There is some tension between the authorities about the extent of the relevance of the prosecution case, and the viability of a suggested defence. In Ross on Crime, 7th ed, at 1123 [16.215], it is suggested that a common thread through the cases is that whether the accused is in reality guilty or innocent is not an important consideration. In my view, that much must be accepted. However it is clear from Gomez (above) that where an accused voluntarily pleads guilty with the benefit of legal advice not shown to be incompetent or negligent, if there is no real question to be tried, in the sense of no fairly arguable reason to doubt the prosecution case, then there will be no miscarriage of justice if leave is not given.
In Day v Police [2005] SASC 200, 92 SASR 1, Gray J said at [24] that where a plea has been entered following legal advice, withdrawal will only be warranted where it has been established that there has been a mistake, misunderstanding or improper inducement "and there exists a substantial issue to be tried". Block v Police (1994) 177 LSJS 103 per Olsson J was cited as authority for this proposition. In that case "substantial issue" was explained as meaning something that on the face of it, could have had the potential to significantly affect the outcome.
Further although an appeal against conviction where the conviction was on a plea of guilty, the court in R v Buchanan [2016] QCA 33 (McMurdo P, Morrison JA and P Lyons J) embarked on an evaluation of some aspects of the Crown case. Their Honours concluded (among other things) that this showed that the appellant at no stage "had any reasonable prospects of successfully resisting a verdict of guilty, if he went to trial". See also R v Coker [2013] QCA 315 at [33].
If a consideration of the strength of the Crown case and the viability of the proposed defence is relevant beyond assessing the competence and wisdom of legal advice given, I would additionally have to conclude that Mr Chatters had no realistic prospects of acquittal.
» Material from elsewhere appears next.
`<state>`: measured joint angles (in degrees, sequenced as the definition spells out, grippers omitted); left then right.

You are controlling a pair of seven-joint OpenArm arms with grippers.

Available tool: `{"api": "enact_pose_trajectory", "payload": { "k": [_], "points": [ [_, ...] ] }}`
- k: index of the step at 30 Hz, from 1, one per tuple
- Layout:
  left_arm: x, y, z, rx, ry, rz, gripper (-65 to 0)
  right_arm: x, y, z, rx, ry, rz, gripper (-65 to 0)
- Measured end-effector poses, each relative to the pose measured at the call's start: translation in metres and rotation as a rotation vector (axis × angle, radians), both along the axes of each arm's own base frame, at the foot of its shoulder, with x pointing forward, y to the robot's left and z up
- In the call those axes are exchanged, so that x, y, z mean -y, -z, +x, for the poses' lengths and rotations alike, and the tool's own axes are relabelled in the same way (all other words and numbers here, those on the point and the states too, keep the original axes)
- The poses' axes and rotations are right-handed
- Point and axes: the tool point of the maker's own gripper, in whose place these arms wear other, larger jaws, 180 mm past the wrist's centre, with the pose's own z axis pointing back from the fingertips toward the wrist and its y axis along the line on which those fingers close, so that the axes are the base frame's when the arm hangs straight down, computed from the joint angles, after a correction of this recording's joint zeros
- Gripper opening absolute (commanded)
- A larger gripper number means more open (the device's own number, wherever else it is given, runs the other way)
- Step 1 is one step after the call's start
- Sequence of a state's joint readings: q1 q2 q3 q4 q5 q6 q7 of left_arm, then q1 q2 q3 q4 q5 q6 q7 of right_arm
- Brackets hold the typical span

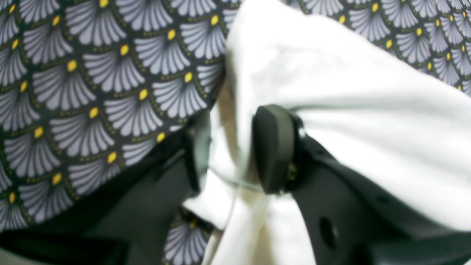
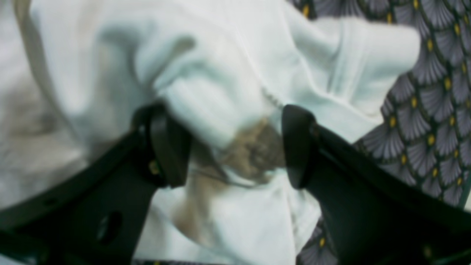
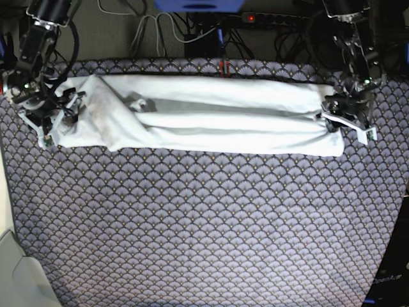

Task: Fold the T-shirt properly
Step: 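Grasp the folded end of the strip with the right gripper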

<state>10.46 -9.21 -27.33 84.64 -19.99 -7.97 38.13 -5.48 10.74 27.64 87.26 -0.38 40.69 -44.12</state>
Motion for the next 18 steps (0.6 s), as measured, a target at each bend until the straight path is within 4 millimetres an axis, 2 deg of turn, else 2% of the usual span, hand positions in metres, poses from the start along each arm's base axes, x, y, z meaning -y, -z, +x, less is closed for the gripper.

Finally, I record the fact that on 23 March 2017, when the matter was listed for mention, (seven days after the hearing finished), Mr Chatters asked that I look at a statement from a named prison "psychiatrist". This person in fact appears to be a counsellor, possibly also a psychologist. No statement then existed, but Mr Chatters said that the person had promised to make one. I pointed out that he had had ample opportunity to prepare for the hearing, which included receiving legal advice. When I pointed out that the hearing had finished, he claimed that he did not understand that, and thought the process was ongoing. I said I would take it that an application to re-open had been made, and that I would allow until 4.00pm on 28 March for a statement form this person to be lodged with the Court. Nothing was received, and nothing had been received when I had a final check made just before 4.00pm on 30 March when I had next listed the matter. At that time, before dismissing the substantive application, I dismissed the application to re-open.